Please state how many lines below include the word "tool"; the reply should be the number only.
SUPPLIED INFORMATION below:
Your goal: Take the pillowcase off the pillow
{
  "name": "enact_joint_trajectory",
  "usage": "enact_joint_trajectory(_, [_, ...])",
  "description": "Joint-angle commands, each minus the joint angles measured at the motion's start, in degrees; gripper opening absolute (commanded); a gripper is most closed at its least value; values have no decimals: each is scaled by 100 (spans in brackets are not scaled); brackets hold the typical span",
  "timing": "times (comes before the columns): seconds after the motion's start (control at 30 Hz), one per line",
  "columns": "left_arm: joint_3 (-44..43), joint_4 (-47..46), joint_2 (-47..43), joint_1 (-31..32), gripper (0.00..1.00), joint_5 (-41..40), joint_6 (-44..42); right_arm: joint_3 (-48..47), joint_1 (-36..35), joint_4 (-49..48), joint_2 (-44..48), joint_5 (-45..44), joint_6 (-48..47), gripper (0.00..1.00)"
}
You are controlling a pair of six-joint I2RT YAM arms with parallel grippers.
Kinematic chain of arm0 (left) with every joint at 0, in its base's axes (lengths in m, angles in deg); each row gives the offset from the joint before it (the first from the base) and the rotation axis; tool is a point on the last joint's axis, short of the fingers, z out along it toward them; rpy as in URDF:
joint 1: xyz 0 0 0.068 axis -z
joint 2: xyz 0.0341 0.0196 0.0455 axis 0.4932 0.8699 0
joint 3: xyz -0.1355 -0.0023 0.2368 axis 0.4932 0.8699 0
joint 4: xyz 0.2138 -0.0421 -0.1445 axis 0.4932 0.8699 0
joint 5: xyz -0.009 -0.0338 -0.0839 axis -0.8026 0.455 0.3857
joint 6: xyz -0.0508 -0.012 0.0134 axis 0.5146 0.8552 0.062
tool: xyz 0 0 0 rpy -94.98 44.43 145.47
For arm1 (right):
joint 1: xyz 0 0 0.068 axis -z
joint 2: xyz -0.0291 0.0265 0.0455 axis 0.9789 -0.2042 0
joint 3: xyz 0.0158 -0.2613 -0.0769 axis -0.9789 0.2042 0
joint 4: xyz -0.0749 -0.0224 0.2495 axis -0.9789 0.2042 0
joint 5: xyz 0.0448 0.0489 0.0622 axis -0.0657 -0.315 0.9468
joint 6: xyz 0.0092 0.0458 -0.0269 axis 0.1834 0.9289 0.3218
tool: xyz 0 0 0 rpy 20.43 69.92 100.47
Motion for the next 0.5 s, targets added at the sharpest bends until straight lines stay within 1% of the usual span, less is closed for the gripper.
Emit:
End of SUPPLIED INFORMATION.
◆ **FINISHED EXERCISE**
3